Problem: What are the lines below, starting at the line containing "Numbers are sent" and ending at the line containing "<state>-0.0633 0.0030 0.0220"? Write them out exactly, ends included, without pictures.

Provided material:

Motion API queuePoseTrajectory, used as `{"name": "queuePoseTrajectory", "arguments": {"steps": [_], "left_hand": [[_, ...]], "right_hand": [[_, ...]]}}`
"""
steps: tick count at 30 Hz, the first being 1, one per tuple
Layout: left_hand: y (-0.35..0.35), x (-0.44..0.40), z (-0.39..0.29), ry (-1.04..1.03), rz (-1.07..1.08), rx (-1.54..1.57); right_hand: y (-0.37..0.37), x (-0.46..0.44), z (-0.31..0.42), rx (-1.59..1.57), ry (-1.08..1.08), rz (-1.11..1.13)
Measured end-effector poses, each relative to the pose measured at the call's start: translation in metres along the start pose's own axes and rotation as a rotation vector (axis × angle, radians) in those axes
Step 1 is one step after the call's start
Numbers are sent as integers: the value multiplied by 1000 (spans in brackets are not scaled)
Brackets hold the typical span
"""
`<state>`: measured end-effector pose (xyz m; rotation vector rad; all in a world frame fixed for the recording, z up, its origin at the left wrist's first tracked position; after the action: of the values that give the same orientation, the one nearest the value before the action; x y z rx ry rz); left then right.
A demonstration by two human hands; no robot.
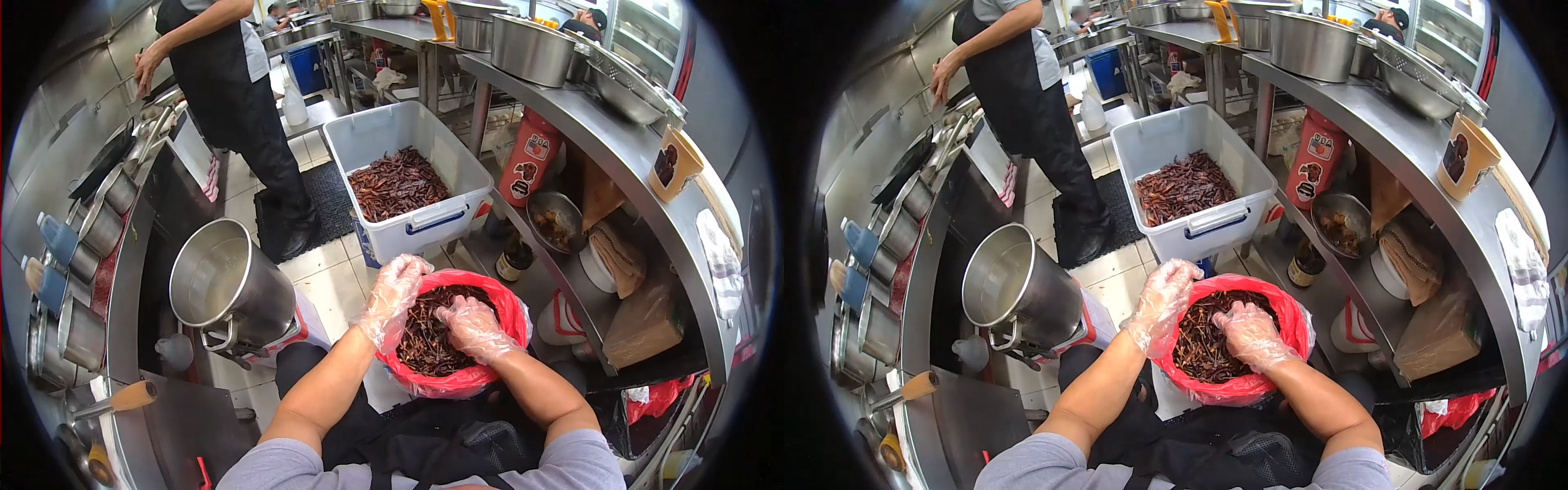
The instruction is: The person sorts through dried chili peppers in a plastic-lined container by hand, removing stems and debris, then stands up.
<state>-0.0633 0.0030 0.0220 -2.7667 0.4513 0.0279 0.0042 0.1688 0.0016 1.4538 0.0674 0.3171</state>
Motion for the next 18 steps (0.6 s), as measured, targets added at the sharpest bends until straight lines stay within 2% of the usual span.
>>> {"name": "queuePoseTrajectory", "arguments": {"steps": [4, 8, 12, 16, 18], "left_hand": [[0, -1, 4, -123, 41, -112], [5, 3, 0, -103, 72, -113], [12, 2, 3, -155, 17, -126], [19, 2, 2, -77, 52, -181], [16, -1, 6, -233, 121, -299]], "right_hand": [[4, -3, 7, -8, -9, 58], [4, -1, 2, -59, 56, 66], [11, -5, -18, -223, 23, 60], [19, -6, -40, -505, 193, -140], [23, -6, -42, -617, 198, -90]]}}
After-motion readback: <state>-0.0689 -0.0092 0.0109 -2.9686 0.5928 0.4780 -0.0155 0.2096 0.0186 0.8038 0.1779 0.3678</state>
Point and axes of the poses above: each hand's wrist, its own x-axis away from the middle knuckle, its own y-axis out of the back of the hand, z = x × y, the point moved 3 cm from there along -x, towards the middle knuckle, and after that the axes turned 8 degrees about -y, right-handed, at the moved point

The answer:
Numbers are sent as integers: the value multiplied by 1000 (spans in brackets are not scaled)
Brackets hold the typical span
"""
`<state>`: measured end-effector pose (xyz m; rotation vector rad; all in a world frame fixed for the recording, z up, its origin at the left wrist's first tracked position; after the action: of the values that give the same orientation, the one nearest the value before the action; x y z rx ry rz); left then right.
A demonstration by two human hands; no robot.
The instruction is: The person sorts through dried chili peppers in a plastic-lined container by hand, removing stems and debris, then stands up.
<state>-0.0633 0.0030 0.0220 -2.7667 0.4513 0.0279 0.0042 0.1688 0.0016 1.4538 0.0674 0.3171</state>

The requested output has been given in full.